Skiing accident

I laugh, but man do I feel for the guy.

Heights normally don’t bother me at all; except on chairlifts. It’s weird, but when I look down when I’m riding one, I can almost see and feel myself falling. Too many falling dreams I suppose. Add in being naked in public, I’m surpised you don’t see some guy in a striped shirt, brown hat, and pointy gloves lurking in the background of those pictures. Yeesh.

You think they could have thrown a blanket over him or something as they were getting him off…er…down.

The chair is an upholstered board that rests on a rectangular metal frame (think door frame). The board is mounted to the frame with hinges (like a door to a root cellar), so that at the end of the day the board can be flipped up (opening the door) so that snow will not pile up on it overnight. The board is flipped down (closing the door) in the morning so that people can sit on it. Sometimes a liftie will forget to flip the board down, and sometimes wind will flip the board up – either way, it leaves the skier with nothing to sit on – just an empty frame.

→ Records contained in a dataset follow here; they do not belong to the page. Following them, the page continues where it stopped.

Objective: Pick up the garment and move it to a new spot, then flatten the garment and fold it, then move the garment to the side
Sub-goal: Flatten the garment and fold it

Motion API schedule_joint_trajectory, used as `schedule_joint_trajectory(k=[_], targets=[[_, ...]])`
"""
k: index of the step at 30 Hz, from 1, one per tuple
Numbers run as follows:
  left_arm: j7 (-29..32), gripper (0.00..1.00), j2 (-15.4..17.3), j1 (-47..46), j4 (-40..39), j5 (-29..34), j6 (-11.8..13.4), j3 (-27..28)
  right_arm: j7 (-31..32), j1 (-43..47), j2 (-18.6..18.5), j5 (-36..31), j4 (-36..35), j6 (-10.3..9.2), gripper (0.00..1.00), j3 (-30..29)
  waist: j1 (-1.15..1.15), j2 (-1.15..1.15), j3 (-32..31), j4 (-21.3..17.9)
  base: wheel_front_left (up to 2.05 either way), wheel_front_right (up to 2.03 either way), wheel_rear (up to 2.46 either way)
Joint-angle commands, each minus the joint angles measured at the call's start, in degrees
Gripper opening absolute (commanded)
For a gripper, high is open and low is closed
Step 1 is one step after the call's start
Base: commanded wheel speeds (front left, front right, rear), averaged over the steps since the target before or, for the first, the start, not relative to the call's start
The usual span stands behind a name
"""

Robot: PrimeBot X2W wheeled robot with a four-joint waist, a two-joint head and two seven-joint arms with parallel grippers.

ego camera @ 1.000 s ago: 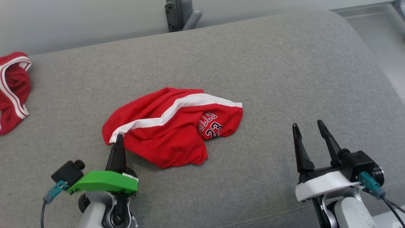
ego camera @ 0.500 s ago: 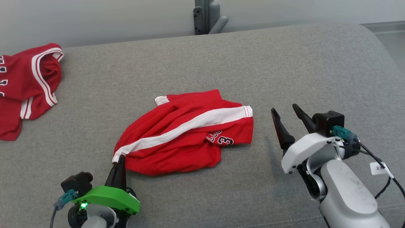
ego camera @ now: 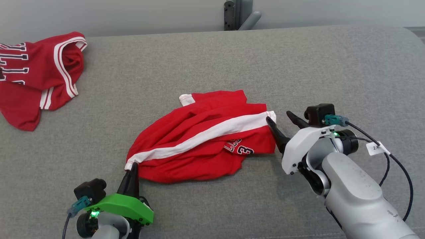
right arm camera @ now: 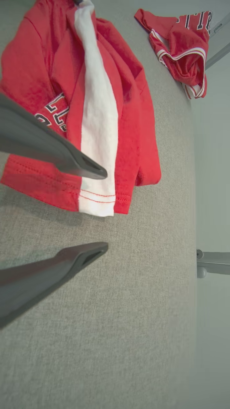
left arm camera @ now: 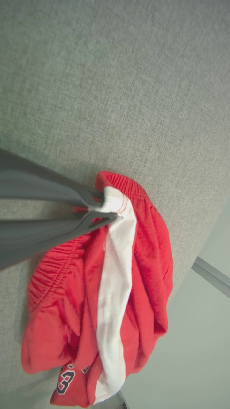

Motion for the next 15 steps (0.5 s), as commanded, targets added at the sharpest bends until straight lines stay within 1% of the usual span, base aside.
schedule_joint_trajectory(k=[1, 10, 11, 13, 14, 15], targets=[[0.01, 0.00, -0.20, -0.95, 0.17, 0.39, -0.16, 0.00, 0.22, -1.27, 0.13, 1.33, 1.31, -0.02, 1.00, 0.85, 0.00, 0.00, 0.77, 0.91, 0.00, 0.00, 0.00], [0.01, 0.00, -0.59, -1.62, 0.26, 0.42, -0.24, -0.89, 0.77, -5.53, -0.19, 6.70, 7.38, -0.02, 1.00, 6.99, 0.00, 0.00, 1.45, 2.10, 0.00, 0.00, 0.00], [0.01, 0.00, -0.62, -1.62, 0.24, 0.41, -0.24, -0.98, 0.63, -5.79, -0.26, 7.22, 7.64, -0.02, 0.92, 7.68, 0.00, 0.00, 1.45, 2.12, 0.00, 0.00, 0.00], [0.01, 0.00, -0.67, -1.57, 0.13, 0.37, -0.24, -1.07, 0.23, -6.21, -0.24, 8.42, 7.99, -0.02, 0.69, 8.95, 0.00, 0.00, 1.41, 2.08, 0.00, 0.00, 0.00], [0.01, 0.00, -0.69, -1.50, 0.10, 0.32, -0.24, -1.10, -0.01, -6.39, -0.27, 8.93, 8.13, -0.02, 0.55, 9.56, 0.00, 0.00, 1.38, 2.03, 0.00, 0.00, 0.00], [0.01, 0.00, -0.70, -1.43, 0.08, 0.30, -0.24, -1.12, -0.17, -6.61, -0.40, 9.38, 8.27, -0.02, 0.49, 10.10, 0.00, 0.00, 1.36, 1.97, 0.00, 0.00, 0.00]])
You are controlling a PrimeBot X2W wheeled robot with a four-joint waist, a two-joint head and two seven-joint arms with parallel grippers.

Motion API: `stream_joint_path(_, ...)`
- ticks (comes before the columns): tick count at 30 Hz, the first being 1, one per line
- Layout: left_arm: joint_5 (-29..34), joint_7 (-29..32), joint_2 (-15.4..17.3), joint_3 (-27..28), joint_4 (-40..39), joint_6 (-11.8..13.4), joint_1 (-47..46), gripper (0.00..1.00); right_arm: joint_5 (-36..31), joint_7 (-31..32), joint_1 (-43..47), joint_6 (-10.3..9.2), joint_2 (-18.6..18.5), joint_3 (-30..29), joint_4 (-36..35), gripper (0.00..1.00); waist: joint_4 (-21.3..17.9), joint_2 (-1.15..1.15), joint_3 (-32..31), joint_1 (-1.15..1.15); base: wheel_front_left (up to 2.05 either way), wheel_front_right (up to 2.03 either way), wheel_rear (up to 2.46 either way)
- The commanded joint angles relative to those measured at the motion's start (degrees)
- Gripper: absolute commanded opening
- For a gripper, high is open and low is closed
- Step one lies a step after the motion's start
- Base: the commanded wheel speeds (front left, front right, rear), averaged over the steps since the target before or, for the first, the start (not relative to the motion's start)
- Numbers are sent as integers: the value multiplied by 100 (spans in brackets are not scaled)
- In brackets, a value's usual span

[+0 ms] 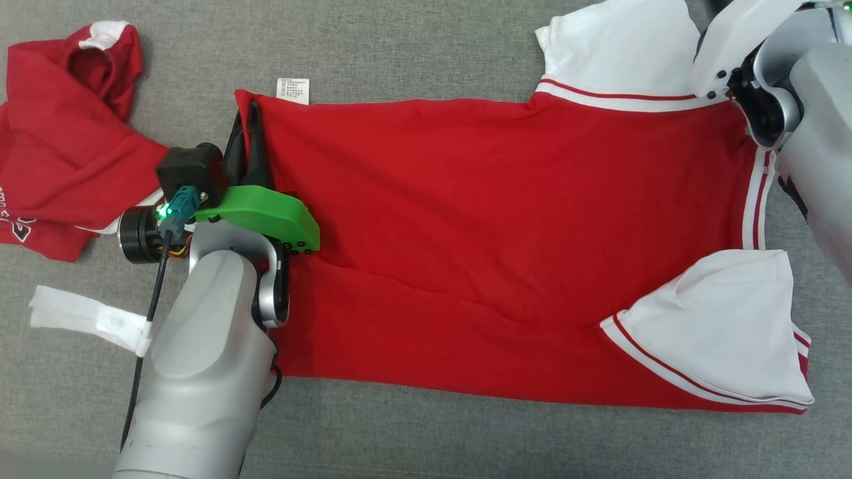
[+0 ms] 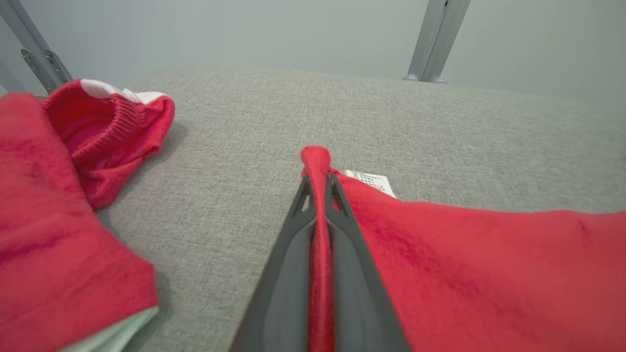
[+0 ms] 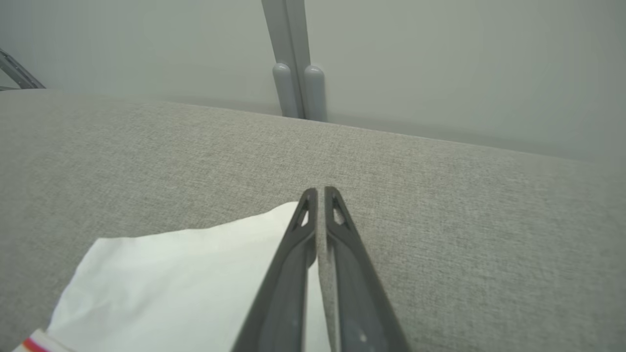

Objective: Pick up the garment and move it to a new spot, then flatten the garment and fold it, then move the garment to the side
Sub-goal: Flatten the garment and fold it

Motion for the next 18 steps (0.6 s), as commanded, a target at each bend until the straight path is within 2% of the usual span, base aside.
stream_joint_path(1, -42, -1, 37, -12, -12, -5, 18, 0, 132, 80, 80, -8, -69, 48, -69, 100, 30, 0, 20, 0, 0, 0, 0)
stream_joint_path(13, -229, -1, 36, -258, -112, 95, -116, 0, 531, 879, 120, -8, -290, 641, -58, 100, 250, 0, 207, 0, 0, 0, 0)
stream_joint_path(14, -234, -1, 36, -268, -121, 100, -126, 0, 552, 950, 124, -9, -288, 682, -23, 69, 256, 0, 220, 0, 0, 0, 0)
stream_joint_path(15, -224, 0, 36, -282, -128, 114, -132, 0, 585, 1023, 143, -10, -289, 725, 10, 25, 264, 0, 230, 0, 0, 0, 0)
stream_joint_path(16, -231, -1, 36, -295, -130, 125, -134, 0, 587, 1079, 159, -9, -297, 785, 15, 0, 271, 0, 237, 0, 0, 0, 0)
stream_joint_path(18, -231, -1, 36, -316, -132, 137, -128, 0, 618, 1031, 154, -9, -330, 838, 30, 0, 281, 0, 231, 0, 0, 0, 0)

If both the liftie and the skier fail to spot the board that was in the up position, then when the skier is scooped up his butt will fall through the open frame. When this happens, most folks are able to brace themselves on the frame, but sometimes they fall through (particularly if they are either little kids, or if they are on a large four person lift with a big open frame rather than a two person lift with a small frame). The folks who fall through are dragged a few yards until the liftie slaps the stop button. Being dragged sometimes causes injuries, but even then the injuries are usually just bumps and burises.

IMHO, the liftie should have stopped the lift immediately upon hearing shouting, be it from the victim or other people waiting to get on the next chair. Obviously the liftie in this case was brain dead for not initially checking to ensure that the board was down rather than up, for not checking that the skiers were properly seated before the lift went too far up the line, and for not slapping the stop button upon anyone shouting. Could have, would have, should have. By the time the liftie stopped the lift, the chair was so far up the line that the fellow was dangling dangerously, rather than only having been dragged in the snow for a few yards. The safest way to get him down without dropping was to reverse the direction of the lift, backing the chair toward the base of the lift where he could be extracted without danger.

Probably something about falling headfirst from a significant height leading to severe injury or death.

Poor bastard, dangling for fifteen minutes with his kid staring down at his taint. I can imagine the family dinner conversations over the next few decades.

I thought that’s what skiing was all about; at least it is when I do it.

Bummer.

So does “ski bum”.

That’s odd… Heights bother me A LOT… Except on chairlifts. For some reason, probably because I’ve done it many hundreds of times, I know the bar is down and that I’ll get where I’m going if I just sit there and don’t do anything.

Heights off edges of buildings or mountains or stuff like that?

I got woozy just now thinking about the last time I was near a cliff on a mountain.

Not as stupid as a busted head. Your wife sounds like the opposite of mine, she’d try to dress me up in a Sponge Bob costume if she thought it would keep me safer when I go skiing. :slight_smile:

Aside from her opinion that I look silly in it, she thinks I’d take bigger risks if I’m wearing it. Just like I drive like a maniac because my car is insured.

There’s always this helmet.

That’s awesome! I want to get that helmet and just wear it around town.